Work request: Images are not part of the copy; transcribe all the data exactly.

Supplied data:
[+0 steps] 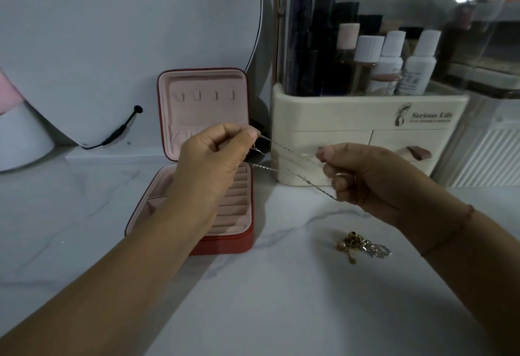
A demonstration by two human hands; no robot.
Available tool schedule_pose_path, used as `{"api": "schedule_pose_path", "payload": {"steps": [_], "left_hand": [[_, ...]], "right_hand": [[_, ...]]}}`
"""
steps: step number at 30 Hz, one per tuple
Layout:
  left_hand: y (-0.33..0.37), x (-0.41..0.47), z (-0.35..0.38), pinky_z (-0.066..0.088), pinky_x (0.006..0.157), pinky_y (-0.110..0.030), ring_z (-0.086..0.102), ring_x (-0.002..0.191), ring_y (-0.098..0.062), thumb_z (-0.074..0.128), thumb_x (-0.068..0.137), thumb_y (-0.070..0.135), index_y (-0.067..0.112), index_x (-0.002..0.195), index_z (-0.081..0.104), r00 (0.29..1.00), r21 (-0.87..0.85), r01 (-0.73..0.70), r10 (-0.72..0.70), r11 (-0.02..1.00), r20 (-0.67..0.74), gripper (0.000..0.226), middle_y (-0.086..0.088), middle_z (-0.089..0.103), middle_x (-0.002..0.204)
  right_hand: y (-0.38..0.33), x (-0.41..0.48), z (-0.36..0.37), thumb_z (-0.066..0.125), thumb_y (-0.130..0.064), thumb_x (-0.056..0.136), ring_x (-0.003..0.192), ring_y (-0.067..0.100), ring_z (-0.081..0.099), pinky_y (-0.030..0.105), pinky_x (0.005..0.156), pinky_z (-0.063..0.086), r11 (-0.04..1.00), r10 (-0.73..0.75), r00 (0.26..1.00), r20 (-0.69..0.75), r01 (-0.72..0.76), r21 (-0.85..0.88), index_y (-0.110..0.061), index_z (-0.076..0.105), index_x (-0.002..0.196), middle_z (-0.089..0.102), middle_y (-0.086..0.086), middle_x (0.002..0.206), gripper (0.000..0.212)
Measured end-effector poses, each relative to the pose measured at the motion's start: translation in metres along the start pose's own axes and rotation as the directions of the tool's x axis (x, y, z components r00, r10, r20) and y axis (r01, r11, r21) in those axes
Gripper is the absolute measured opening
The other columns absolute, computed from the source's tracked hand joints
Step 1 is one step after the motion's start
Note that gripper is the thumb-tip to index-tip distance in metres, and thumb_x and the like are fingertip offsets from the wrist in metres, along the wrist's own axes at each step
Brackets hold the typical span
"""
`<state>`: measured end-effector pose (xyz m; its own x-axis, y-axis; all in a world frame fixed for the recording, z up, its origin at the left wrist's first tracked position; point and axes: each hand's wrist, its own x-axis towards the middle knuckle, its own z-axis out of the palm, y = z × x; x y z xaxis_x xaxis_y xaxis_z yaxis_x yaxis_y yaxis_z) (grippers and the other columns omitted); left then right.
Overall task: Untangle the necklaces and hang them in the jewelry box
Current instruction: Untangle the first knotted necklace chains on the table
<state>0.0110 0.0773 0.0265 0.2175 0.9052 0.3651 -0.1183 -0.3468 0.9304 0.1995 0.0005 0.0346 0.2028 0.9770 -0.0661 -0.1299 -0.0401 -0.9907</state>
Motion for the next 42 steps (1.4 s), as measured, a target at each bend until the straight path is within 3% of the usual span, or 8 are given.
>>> {"api": "schedule_pose_path", "payload": {"steps": [4,9,17,21,27,32,36,42], "left_hand": [[0.001,-0.001,0.001,0.029,0.042,-0.010,0.030,0.042,-0.004,0.064,0.086,0.017,0.021,0.076,0.070,0.999,0.000,-0.049,0.049,0.999,0.011,0.012,0.008,0.038,0.048],[0.002,-0.002,0.002,0.028,0.041,-0.010,0.029,0.038,-0.003,0.063,0.086,0.015,0.018,0.081,0.070,0.997,0.017,-0.080,0.079,0.997,0.025,0.009,0.008,0.037,0.045],[-0.001,0.000,0.000,0.030,0.043,-0.010,0.031,0.038,-0.003,0.064,0.086,0.021,0.023,0.079,0.070,0.998,0.060,-0.069,0.069,0.996,0.004,0.010,0.014,0.039,0.043],[-0.003,0.001,-0.002,0.030,0.042,-0.007,0.033,0.035,-0.002,0.063,0.086,0.021,0.023,0.082,0.069,0.999,0.078,-0.039,0.039,0.996,-0.002,0.007,0.015,0.040,0.041],[-0.007,0.002,-0.002,0.029,0.039,-0.008,0.034,0.035,0.000,0.064,0.087,0.023,0.020,0.080,0.067,1.000,0.149,0.012,-0.013,0.989,0.004,0.007,0.015,0.041,0.042],[-0.008,0.000,0.001,0.032,0.043,-0.009,0.037,0.040,0.000,0.060,0.090,0.024,0.014,0.082,0.065,0.999,0.256,-0.035,0.027,0.966,0.035,0.013,0.013,0.041,0.045],[-0.007,-0.002,0.002,0.032,0.044,-0.008,0.040,0.040,0.000,0.054,0.093,0.025,0.015,0.083,0.060,0.995,0.326,-0.099,0.084,0.940,0.062,0.016,0.016,0.045,0.042],[-0.006,-0.005,0.004,0.032,0.044,-0.009,0.043,0.042,0.001,0.049,0.095,0.026,0.025,0.079,0.054,0.987,0.373,-0.156,0.129,0.915,0.094,0.017,0.017,0.049,0.044]], "right_hand": [[0.000,-0.001,0.002,0.058,0.006,0.085,0.041,0.006,0.046,0.016,0.036,0.038,0.995,0.034,0.999,0.041,-0.030,-0.096,-0.007,0.057,0.088,0.052,0.007,0.067,0.013],[0.000,-0.006,0.004,0.057,0.004,0.083,0.040,0.004,0.042,0.014,0.037,0.032,0.978,0.073,0.963,0.260,-0.018,-0.206,-0.004,0.063,0.087,0.055,-0.002,0.052,0.011],[0.001,-0.002,0.000,0.065,-0.024,0.079,0.050,0.004,0.037,0.014,0.045,0.031,0.999,-0.036,0.916,0.399,0.027,0.028,-0.013,0.070,0.086,0.052,-0.002,0.073,0.014],[-0.003,-0.002,-0.001,0.057,-0.027,0.082,0.073,0.011,0.054,0.022,0.072,0.049,0.962,-0.147,0.914,0.378,0.043,0.270,-0.019,0.063,0.069,0.057,-0.001,0.080,0.016],[-0.010,0.000,-0.010,0.056,-0.033,0.077,0.095,0.016,0.061,0.038,0.102,0.040,0.917,-0.178,0.956,0.234,0.075,0.391,-0.023,0.044,0.057,0.062,0.000,0.094,0.026],[-0.008,-0.001,-0.002,0.056,-0.010,0.076,0.086,0.018,0.066,0.036,0.091,0.053,0.877,-0.191,0.977,0.098,0.125,0.463,-0.012,0.055,0.055,0.062,0.008,0.079,0.021],[-0.007,-0.001,0.005,0.049,0.011,0.078,0.072,0.011,0.065,0.029,0.080,0.057,0.872,-0.178,0.984,-0.007,0.161,0.462,-0.010,0.037,0.062,0.051,0.002,0.052,0.029],[-0.007,0.003,-0.002,0.056,-0.002,0.073,0.052,0.004,0.042,0.014,0.052,0.046,0.882,-0.114,0.988,0.103,0.053,0.469,-0.011,0.043,0.072,0.040,0.003,0.074,0.016]]}}
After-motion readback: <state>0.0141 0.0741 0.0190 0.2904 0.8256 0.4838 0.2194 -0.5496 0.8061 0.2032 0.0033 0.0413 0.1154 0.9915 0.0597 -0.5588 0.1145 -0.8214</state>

Output for this exercise:
[+0 steps] 
A demonstration by two human hands; no robot.
Available tool schedule_pose_path, used as `{"api": "schedule_pose_path", "payload": {"steps": [_], "left_hand": [[_, ...]], "right_hand": [[_, ...]]}}`
"""
steps: step number at 30 Hz, one per tuple
Layout:
  left_hand: y (-0.33..0.37), x (-0.41..0.47), z (-0.35..0.38), pinky_z (-0.066..0.088), pinky_x (0.006..0.157), pinky_y (-0.110..0.030), ring_z (-0.086..0.102), ring_x (-0.002..0.191), ring_y (-0.098..0.062), thumb_z (-0.074..0.128), thumb_x (-0.068..0.137), thumb_y (-0.070..0.135), index_y (-0.067..0.112), index_x (-0.002..0.195), index_z (-0.081..0.104), r00 (0.29..1.00), r21 (-0.87..0.85), r01 (-0.73..0.70), r10 (-0.72..0.70), r11 (-0.02..1.00), r20 (-0.67..0.74), gripper (0.000..0.226), middle_y (-0.086..0.088), middle_z (-0.089..0.103), middle_x (-0.002..0.204)
  right_hand: y (-0.38..0.33), x (-0.41..0.48), z (-0.36..0.37), thumb_z (-0.066..0.125), thumb_y (-0.130..0.064), thumb_x (-0.056..0.136), ring_x (-0.003..0.192), ring_y (-0.067..0.100), ring_z (-0.081..0.099), pinky_y (-0.030..0.105), pinky_x (0.005..0.156), pinky_z (-0.063..0.086), r11 (-0.04..1.00), r10 (-0.73..0.75), r00 (0.26..1.00), r20 (-0.69..0.75), r01 (-0.72..0.76), r21 (-0.85..0.88), index_y (-0.110..0.061), index_z (-0.076..0.105), index_x (-0.002..0.196), middle_z (-0.089..0.102), middle_y (-0.086..0.086), middle_x (0.002..0.206), gripper (0.000..0.212)
Measured end-effector poses, each relative to the pose measured at the motion's start: translation in metres along the start pose's own axes and rotation as the directions of the tool's x axis (x, y, z components r00, r10, r20) and y axis (r01, r11, r21) in those axes
Gripper is the absolute measured opening
The other columns absolute, computed from the source's tracked hand joints
Step 1 is one step after the motion's start
Note that gripper is the thumb-tip to index-tip distance in metres, and thumb_x and the like are fingertip offsets from the wrist in metres, along the wrist's own axes at each step
Brackets hold the typical span
"""
`<state>`: measured end-effector pose (xyz m; its own x-axis, y-axis; all in a world frame fixed for the recording, z up, its origin at the left wrist's first tracked position; point and axes: each hand's wrist, its own x-axis towards the middle knuckle, its own z-axis out of the palm, y = z × x; x y z xaxis_x xaxis_y xaxis_z yaxis_x yaxis_y yaxis_z) (grippers and the other columns omitted); left then right.
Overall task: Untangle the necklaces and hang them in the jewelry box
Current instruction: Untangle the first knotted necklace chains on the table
<state>0.0110 0.0773 0.0265 0.2175 0.9052 0.3651 -0.1183 -0.3468 0.9304 0.1995 0.0005 0.0346 0.2028 0.9770 -0.0661 -0.1299 -0.0401 -0.9907</state>
Motion for the next 42 steps (1.4 s), as measured, a target at each bend until the straight path is within 3% of the usual span, or 8 are given.
>>> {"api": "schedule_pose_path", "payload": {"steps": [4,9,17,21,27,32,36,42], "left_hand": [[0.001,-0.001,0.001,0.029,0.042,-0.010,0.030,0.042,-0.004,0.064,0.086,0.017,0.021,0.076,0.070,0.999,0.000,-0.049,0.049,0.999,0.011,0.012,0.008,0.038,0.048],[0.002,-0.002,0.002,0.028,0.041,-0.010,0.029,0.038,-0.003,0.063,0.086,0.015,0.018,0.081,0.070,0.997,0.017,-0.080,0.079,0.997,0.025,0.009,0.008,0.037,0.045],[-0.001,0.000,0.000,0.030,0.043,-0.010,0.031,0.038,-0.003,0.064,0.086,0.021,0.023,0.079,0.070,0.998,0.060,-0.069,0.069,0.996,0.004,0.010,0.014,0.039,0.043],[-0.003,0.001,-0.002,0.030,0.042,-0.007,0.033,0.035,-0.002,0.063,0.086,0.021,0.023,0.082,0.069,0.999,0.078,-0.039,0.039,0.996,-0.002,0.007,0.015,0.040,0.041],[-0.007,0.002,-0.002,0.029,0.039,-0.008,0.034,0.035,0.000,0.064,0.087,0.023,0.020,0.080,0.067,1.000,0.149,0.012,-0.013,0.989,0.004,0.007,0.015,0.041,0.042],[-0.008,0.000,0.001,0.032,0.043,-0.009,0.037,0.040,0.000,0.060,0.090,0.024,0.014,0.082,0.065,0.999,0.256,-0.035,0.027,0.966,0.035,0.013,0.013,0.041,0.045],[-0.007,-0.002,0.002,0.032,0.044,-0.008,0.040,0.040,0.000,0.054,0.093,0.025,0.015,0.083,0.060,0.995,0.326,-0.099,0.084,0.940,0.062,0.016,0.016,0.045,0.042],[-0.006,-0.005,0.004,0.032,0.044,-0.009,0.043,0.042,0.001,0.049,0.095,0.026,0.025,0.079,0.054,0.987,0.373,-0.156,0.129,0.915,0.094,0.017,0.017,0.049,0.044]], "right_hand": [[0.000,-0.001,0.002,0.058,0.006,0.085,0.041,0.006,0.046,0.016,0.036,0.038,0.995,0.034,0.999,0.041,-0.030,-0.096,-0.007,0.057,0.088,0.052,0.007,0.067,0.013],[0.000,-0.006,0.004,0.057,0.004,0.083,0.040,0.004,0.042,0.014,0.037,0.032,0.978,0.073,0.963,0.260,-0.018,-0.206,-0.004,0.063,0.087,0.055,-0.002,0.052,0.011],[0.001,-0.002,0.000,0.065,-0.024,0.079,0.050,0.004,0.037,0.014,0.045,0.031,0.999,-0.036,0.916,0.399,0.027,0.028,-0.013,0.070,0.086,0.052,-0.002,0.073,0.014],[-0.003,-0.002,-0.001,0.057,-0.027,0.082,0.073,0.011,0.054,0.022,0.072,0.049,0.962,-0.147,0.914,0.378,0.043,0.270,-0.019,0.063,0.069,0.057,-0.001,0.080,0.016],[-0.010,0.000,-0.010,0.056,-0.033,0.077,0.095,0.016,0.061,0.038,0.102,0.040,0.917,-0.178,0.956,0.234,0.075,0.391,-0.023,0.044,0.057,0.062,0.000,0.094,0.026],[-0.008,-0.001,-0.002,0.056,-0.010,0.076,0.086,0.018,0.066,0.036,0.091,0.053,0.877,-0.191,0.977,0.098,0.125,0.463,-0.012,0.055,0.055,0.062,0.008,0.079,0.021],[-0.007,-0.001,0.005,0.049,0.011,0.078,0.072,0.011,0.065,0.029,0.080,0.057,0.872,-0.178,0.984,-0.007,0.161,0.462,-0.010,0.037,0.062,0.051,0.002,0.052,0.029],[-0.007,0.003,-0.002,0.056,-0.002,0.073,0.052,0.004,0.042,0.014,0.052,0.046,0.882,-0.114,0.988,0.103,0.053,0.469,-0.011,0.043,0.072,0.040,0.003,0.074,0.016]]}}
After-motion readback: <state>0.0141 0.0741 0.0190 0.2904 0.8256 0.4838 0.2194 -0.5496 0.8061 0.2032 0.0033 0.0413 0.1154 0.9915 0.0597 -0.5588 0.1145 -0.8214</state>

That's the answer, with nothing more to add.